Cuando llevaron a un perro gravemente descuidado a una peluquería canina, al principio los especialistas no podían distinguir su cabeza de su cola. Todo el cuerpo del animal estaba oculto bajo enormes mechones de pelo sucio y enmarañado. Le habían crecido unas gruesas rastas que no se habían cepillado ni recortado en años.
Varias peluquerías lo habían rechazado anteriormente. Los peluqueros temían que el perro fuera agresivo y no dejara que nadie lo tocara. Pero los especialistas notaron sus ojos, apenas visibles bajo el espeso pelaje, y decidieron arriesgarse.
Cuando la máquina de cortar pelo se acercó a su hocico, todos se prepararon para lo peor. Sin embargo, sucedió algo completamente inesperado. El perro no gruñó, no intentó morder y ni siquiera se inmutó. Se quedó inmóvil y dejó que los peluqueros hicieran su trabajo, como si finalmente supiera que estaba a salvo.

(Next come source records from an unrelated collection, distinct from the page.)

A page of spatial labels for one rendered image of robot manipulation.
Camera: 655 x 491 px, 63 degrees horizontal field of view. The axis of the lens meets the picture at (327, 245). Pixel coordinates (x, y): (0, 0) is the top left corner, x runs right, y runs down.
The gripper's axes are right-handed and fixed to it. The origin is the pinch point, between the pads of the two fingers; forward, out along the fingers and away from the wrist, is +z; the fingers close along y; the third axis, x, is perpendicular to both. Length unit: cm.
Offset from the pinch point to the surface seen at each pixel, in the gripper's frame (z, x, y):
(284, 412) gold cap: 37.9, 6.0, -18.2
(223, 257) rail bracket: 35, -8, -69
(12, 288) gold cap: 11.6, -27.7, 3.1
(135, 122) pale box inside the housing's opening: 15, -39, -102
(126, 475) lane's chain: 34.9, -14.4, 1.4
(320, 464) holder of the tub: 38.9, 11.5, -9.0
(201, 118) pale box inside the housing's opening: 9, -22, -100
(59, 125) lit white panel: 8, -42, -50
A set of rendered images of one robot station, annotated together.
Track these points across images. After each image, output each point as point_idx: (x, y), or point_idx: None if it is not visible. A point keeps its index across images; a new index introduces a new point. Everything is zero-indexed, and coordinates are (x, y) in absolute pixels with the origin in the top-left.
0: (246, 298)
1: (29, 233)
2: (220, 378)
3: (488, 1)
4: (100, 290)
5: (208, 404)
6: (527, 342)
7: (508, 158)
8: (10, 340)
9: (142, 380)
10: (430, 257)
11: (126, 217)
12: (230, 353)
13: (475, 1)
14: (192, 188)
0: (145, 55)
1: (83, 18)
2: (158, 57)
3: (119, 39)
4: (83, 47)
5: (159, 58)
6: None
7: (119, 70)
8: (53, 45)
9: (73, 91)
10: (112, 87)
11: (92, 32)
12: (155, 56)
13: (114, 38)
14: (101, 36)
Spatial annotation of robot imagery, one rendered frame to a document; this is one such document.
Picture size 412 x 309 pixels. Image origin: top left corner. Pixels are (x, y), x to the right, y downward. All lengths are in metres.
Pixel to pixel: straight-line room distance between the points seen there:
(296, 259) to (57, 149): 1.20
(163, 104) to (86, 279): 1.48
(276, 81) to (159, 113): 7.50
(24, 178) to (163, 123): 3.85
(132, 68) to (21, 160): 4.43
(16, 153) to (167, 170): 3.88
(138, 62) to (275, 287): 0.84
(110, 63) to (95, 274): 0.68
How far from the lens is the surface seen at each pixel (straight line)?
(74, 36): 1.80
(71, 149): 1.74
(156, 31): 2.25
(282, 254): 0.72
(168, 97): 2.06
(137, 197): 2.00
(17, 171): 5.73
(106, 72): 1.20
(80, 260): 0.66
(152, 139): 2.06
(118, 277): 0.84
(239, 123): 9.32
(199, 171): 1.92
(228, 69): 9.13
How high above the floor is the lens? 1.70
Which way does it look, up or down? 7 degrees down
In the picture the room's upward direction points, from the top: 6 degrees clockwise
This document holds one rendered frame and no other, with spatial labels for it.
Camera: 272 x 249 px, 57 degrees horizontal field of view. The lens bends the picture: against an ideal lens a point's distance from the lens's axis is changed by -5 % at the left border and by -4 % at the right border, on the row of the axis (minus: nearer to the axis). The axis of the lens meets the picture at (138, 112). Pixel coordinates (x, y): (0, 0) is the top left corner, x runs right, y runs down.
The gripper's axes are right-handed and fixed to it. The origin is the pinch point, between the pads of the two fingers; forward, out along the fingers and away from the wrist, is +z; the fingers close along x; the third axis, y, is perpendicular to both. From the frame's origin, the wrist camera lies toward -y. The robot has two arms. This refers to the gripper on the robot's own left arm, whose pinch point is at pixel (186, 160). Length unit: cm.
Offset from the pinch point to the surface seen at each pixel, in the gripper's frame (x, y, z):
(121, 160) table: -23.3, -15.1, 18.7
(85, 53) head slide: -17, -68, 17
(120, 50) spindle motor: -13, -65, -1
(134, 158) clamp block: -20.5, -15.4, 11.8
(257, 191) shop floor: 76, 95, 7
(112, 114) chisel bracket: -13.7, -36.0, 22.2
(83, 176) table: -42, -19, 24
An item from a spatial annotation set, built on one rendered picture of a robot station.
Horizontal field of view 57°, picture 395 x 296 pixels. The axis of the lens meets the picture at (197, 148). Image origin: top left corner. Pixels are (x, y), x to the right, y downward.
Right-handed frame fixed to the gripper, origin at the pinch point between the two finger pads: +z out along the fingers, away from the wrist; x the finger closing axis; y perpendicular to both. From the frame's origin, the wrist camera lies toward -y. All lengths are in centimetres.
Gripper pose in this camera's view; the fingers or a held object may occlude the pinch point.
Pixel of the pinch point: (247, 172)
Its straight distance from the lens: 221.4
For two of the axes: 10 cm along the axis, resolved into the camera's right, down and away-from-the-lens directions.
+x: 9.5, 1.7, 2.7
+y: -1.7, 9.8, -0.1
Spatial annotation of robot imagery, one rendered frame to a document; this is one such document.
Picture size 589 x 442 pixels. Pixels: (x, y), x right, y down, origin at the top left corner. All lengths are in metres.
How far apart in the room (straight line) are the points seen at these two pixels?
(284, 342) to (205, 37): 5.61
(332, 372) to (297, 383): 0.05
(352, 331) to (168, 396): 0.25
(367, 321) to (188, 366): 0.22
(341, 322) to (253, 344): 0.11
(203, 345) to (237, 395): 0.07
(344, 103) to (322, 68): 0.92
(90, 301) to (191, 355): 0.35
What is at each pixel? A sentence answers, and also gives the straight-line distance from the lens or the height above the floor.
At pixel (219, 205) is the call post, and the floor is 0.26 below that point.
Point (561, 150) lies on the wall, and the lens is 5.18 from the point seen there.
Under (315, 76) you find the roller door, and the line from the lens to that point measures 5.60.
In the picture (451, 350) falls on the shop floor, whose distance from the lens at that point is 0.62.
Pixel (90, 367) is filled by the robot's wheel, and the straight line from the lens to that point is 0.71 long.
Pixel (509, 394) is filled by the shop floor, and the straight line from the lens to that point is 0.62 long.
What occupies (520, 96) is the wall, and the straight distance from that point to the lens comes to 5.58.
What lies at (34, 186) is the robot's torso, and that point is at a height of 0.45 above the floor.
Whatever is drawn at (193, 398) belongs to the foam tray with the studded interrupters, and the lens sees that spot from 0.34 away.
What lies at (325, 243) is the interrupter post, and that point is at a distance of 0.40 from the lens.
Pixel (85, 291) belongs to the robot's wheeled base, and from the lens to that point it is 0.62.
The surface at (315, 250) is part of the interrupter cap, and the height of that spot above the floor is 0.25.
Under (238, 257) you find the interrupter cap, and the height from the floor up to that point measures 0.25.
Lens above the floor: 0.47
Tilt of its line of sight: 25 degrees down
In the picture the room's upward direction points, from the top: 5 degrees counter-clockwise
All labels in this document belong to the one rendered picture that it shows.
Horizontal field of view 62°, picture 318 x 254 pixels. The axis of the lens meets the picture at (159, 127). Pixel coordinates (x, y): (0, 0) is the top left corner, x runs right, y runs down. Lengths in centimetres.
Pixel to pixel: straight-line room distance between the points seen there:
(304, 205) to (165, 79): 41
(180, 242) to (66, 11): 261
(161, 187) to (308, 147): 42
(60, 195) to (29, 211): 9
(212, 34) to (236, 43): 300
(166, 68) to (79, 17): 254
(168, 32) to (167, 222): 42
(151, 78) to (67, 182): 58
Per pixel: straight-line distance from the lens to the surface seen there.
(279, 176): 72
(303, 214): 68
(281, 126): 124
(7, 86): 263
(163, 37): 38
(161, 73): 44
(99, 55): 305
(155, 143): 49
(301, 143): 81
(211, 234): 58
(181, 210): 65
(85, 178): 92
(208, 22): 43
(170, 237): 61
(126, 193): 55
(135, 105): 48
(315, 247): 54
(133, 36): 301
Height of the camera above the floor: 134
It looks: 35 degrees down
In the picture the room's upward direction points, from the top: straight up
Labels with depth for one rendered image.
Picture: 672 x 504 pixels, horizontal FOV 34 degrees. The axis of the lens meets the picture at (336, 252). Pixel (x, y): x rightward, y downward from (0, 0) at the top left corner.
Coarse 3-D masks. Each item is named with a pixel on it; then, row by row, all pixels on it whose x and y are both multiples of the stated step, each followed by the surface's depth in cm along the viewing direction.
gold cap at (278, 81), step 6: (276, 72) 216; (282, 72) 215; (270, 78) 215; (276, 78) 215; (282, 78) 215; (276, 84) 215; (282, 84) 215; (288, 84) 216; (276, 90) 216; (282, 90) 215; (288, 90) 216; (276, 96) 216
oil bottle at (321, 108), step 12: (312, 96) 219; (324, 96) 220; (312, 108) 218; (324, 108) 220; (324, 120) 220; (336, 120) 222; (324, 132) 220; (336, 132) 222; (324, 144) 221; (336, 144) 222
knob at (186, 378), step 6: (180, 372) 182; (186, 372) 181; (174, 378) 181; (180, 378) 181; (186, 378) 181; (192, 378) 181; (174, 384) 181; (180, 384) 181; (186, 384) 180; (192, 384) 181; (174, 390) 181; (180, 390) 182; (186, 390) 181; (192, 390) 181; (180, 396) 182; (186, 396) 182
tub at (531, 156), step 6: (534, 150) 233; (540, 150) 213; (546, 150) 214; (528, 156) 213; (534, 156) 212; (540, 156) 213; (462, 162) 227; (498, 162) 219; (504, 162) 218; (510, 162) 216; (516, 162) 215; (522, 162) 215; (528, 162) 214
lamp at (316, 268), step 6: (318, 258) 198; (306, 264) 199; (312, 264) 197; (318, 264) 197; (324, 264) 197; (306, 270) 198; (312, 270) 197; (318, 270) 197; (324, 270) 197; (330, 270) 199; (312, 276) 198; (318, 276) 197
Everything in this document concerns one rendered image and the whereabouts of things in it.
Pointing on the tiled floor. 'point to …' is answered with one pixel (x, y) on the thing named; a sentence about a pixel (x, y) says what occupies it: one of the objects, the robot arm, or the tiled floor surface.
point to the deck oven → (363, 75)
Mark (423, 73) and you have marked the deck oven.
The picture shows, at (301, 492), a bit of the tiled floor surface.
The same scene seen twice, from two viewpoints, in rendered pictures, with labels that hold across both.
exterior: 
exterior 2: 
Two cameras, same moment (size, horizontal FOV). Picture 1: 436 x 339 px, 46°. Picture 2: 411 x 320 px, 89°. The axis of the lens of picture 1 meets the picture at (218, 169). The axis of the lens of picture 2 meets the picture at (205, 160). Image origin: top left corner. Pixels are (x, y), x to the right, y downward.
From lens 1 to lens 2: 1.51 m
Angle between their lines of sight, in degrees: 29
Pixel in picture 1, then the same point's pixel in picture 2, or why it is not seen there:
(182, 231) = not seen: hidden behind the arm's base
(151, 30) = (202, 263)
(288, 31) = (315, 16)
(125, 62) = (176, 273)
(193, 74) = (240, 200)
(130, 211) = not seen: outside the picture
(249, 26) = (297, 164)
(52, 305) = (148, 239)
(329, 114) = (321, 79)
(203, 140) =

Pero el procedimiento fue extremadamente difícil. El pelaje enmarañado le había tensado tanto la piel que un simple corte de pelo podría haberle causado una lesión grave. Debajo de cada mechón denso había piel sensible que debía liberarse milímetro a milímetro.
Llegar a la cola resultó especialmente difícil. Debido a la enorme cantidad de pelo enmarañado, los especialistas no pudieron determinar su ubicación exacta de inmediato. Así que la recortaron capa por capa, con cuidado de no cortar la piel.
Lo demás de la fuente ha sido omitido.